Il faut se souvenir que la France dispose de nombreuses îles restées françaises après la décolonisation qui lui permettent d’avoir une ZEE totale d’environ 10 millions de km², la seconde en superficie après les Etats-Unis.

En ce qui concerne Mayotte, Raymond Barre, alors premier ministre, avait décidé en 1979 que cette île disposerait d’une ZEE de 320 km à compter de ses côtes mais cela, sans tenir compte du droit pour les voisins comorien et malgache de faire de même. Cette ZEE couvrirait 68.321 km².

Or, la Convention de Montego Bay qui entre en vigueur 15 ans plus tard, prévoit qu’en pareille situation, l’Etat côtier doit négocier avec ses voisins, à tout le moins, un accord provisoire de délimitation maritime de ZEE. En l’absence d’un tel accord, point de ZEE.

Mais, la France n’a pas obtenu d’accord avec ses voisins et n’a pas non plus modifié la limite extérieure de sa ZEE datant de 1979. Elle continuait encore récemment à faire patrouiller dans cette fausse ZEE ses douaniers et ses gendarmes sanctionnant tous ceux qui violaient ses règlements.

C’est terminé !

Dans un arrêt Abdou c/ Ministère public daté du 22 août 2024, la Cour d’appel de Saint-Denis de La Réunion a, en effet, mis un stop à ce comportement post-colonial et illégal : en l’absence d’accord provisoire de la France avec ses voisins, les autorités françaises n’ont pas compétence pour verbaliser qui que ce soit dans cette fausse ZEE.

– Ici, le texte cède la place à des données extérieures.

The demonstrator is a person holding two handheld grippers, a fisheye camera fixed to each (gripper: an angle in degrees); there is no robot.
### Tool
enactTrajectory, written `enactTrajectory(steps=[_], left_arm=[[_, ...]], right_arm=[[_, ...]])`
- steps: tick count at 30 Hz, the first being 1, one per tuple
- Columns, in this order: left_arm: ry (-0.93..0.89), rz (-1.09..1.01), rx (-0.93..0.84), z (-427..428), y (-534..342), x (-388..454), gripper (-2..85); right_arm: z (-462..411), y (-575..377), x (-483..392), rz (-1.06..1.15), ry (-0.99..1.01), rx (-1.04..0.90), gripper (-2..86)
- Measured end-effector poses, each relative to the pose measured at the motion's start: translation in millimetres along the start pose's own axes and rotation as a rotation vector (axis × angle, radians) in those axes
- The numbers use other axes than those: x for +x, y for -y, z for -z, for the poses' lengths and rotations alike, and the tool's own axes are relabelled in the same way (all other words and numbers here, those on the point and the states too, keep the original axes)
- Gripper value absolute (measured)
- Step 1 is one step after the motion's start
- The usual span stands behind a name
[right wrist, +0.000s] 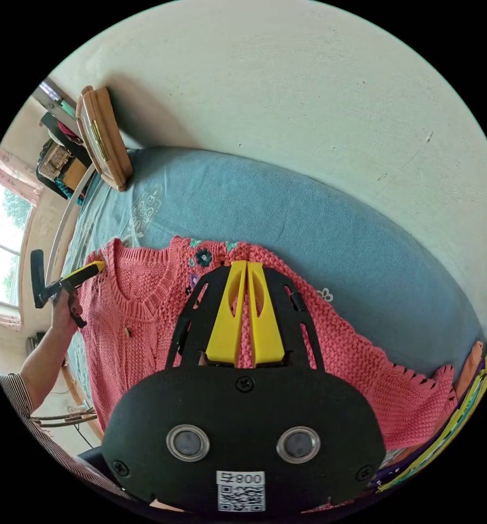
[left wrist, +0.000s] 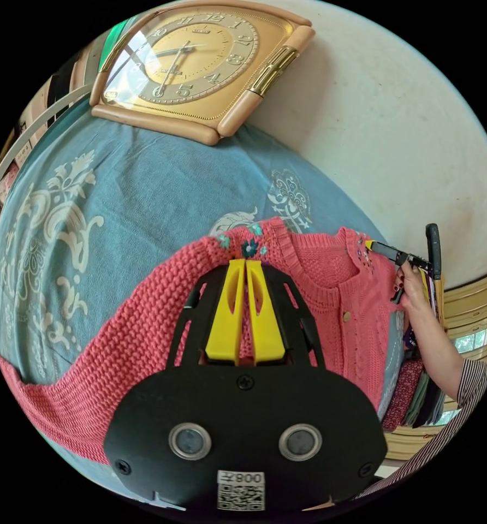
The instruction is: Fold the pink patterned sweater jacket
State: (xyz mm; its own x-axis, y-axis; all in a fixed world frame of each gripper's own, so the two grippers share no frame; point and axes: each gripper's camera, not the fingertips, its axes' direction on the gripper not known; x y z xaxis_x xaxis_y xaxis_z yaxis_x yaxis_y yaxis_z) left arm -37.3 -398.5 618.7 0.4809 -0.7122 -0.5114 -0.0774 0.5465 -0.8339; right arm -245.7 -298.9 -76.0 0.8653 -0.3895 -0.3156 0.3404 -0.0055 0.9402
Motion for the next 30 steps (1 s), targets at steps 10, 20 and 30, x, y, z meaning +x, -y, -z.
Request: enactTrajectory(steps=[10,20,30], left_arm=[[-0.130,0.024,0.081,26,-46,28,0.3],[-0.147,0.130,-0.013,-17,-69,53,0.3],[-0.323,-0.013,0.035,-12,-80,165,0.6]], right_arm=[[103,-106,42,0.028,0.078,0.100,0.1],[106,-160,74,0.014,-0.157,-0.023,0.1],[216,-248,188,-0.369,-0.123,0.168,2.0]])
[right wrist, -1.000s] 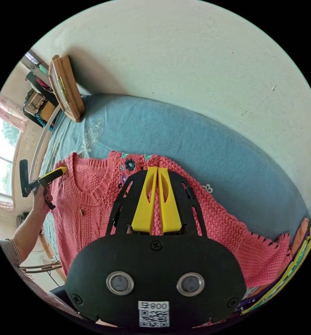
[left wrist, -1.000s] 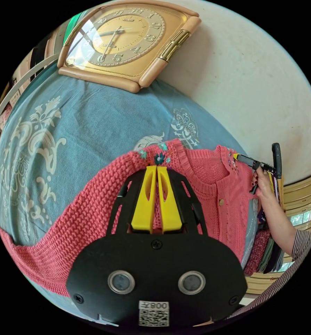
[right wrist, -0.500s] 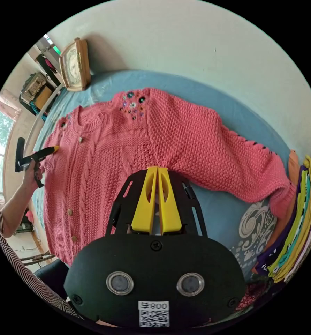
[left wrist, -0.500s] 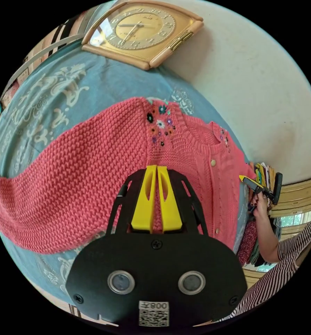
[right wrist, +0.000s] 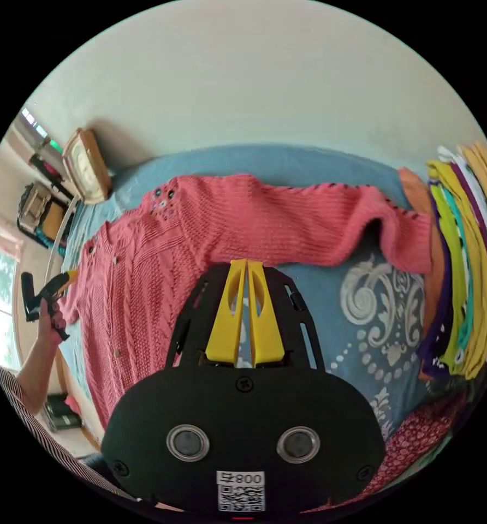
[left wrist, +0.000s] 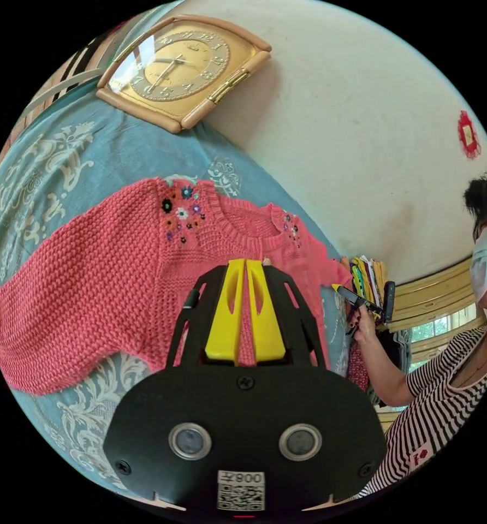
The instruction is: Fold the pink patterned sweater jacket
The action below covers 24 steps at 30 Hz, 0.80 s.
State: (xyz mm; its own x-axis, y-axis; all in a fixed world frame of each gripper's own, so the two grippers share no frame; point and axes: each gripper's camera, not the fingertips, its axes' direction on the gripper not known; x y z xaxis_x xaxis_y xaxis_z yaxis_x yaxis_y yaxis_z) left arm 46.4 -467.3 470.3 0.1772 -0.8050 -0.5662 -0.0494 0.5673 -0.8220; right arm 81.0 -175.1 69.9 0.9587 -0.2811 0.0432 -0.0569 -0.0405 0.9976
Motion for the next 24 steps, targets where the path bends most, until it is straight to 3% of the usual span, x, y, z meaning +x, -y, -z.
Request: enactTrajectory(steps=[4,10,16,19,24], left_arm=[[-0.076,-0.122,-0.115,-52,8,56,0.7],[-0.138,-0.394,-0.241,-139,9,173,0.6],[0.034,-0.619,-0.351,-210,-13,253,0.4],[0.130,-0.691,-0.489,-248,-34,268,0.3],[0.107,-0.699,-0.399,-250,-51,277,0.3]], right_arm=[[45,-21,114,-0.344,0.000,0.113,6.0],[68,-29,183,-0.565,-0.047,0.226,8.5],[79,-35,213,-0.654,-0.084,0.245,8.9],[79,-39,220,-0.668,-0.109,0.226,9.1],[84,-47,220,-0.671,-0.107,0.271,9.0]])
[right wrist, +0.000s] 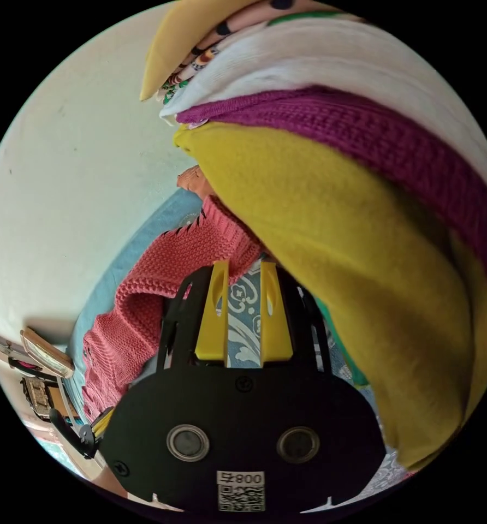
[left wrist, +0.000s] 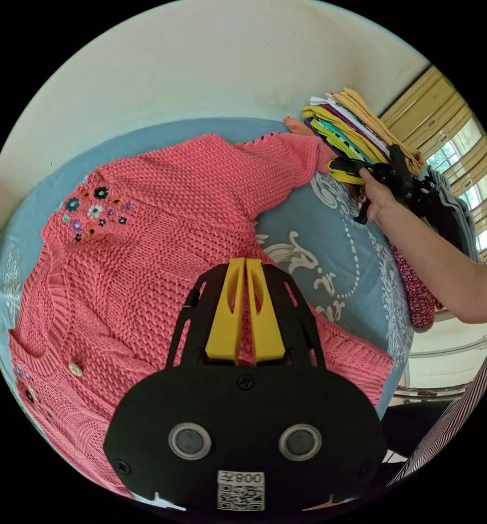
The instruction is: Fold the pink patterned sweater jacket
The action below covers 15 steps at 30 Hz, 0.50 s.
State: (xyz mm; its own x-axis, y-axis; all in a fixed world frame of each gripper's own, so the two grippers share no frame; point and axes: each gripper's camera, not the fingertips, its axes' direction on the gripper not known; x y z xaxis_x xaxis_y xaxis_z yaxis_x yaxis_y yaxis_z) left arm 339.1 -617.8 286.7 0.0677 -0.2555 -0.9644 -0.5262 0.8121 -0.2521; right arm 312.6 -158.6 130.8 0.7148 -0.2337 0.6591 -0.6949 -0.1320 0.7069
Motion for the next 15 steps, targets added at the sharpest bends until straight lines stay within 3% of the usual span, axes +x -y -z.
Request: enactTrajectory(steps=[10,13,15], left_arm=[[-0.027,0.068,0.021,11,-3,-3,0.3],[-0.127,0.129,-0.007,24,-1,-18,0.5],[-0.290,0.143,0.077,45,0,-30,0.9]], right_arm=[[25,-21,-21,-0.034,0.101,-0.002,4.3],[54,-30,-47,0.047,0.164,0.065,3.6],[80,-33,-64,0.091,0.257,0.135,3.3]])
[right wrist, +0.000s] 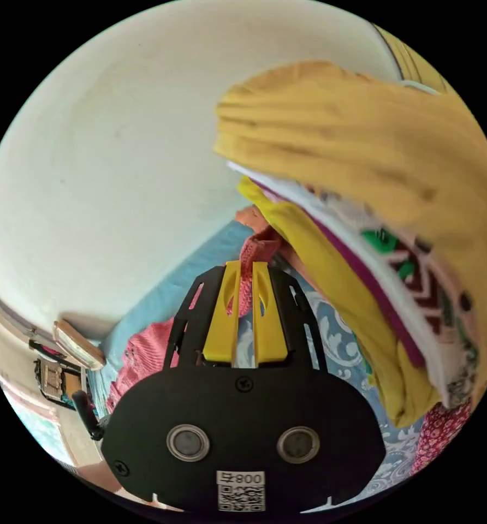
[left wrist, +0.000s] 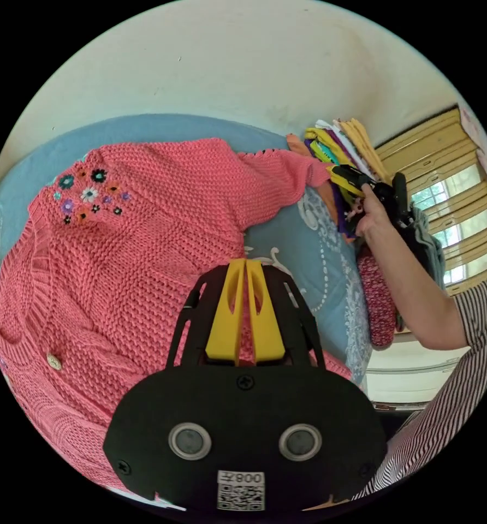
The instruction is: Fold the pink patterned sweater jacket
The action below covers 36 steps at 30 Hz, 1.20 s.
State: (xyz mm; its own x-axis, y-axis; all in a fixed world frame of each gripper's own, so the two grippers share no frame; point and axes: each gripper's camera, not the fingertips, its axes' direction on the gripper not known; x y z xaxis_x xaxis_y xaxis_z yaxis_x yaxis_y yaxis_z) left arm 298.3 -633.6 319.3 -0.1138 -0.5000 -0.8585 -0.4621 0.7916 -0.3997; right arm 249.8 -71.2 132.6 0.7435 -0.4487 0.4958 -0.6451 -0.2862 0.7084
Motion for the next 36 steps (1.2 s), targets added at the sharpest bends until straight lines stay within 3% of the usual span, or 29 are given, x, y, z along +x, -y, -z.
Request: enactTrajectory(steps=[6,11,16,24,36], left_arm=[[-0.325,0.017,0.260,89,15,-13,6.2],[-0.519,0.071,0.404,164,13,-42,13.0],[-0.718,0.190,0.494,215,-30,-95,14.8],[-0.699,0.418,0.547,278,-156,-170,10.0],[-0.587,0.530,0.655,362,-298,-231,4.5]], right_arm=[[51,-9,-128,0.386,0.318,0.069,3.0],[47,-87,-254,0.681,0.557,-0.105,3.0],[16,-189,-332,0.796,0.628,-0.323,3.2],[-21,-334,-416,0.944,0.663,-0.545,3.2],[-80,-498,-514,1.050,0.751,-0.731,3.0]])
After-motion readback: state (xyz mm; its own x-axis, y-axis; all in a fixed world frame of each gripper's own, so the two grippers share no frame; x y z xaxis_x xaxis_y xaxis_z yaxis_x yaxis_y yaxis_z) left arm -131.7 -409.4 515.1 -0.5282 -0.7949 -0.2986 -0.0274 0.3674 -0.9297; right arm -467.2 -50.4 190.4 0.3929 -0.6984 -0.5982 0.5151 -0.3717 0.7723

Il s’agit d’une décision incroyable qui fait triompher la règle de droit international sur le droit interne et qui prouve que la justice française peut, si elle le veut, être indépendante même lorsqu’elle est confrontée à de considérables enjeux.

Cette décision pourrait avoir un impact dépassant la seule île de Mayotte dans la mesure où, sur de nombreux endroits de la planète, la France n’a pas passé d’accords avec ses voisins aux fins de délimiter correctement sa ZEE.

Le parquet général croit au père Noël : il a saisi la Cour de cassation d’un pourvoi pour faire annuler cet arrêt d’appel qui est pourtant totalement conforme au droit applicable. La réponse de la Haute juridiction sera donnée probablement en 2026.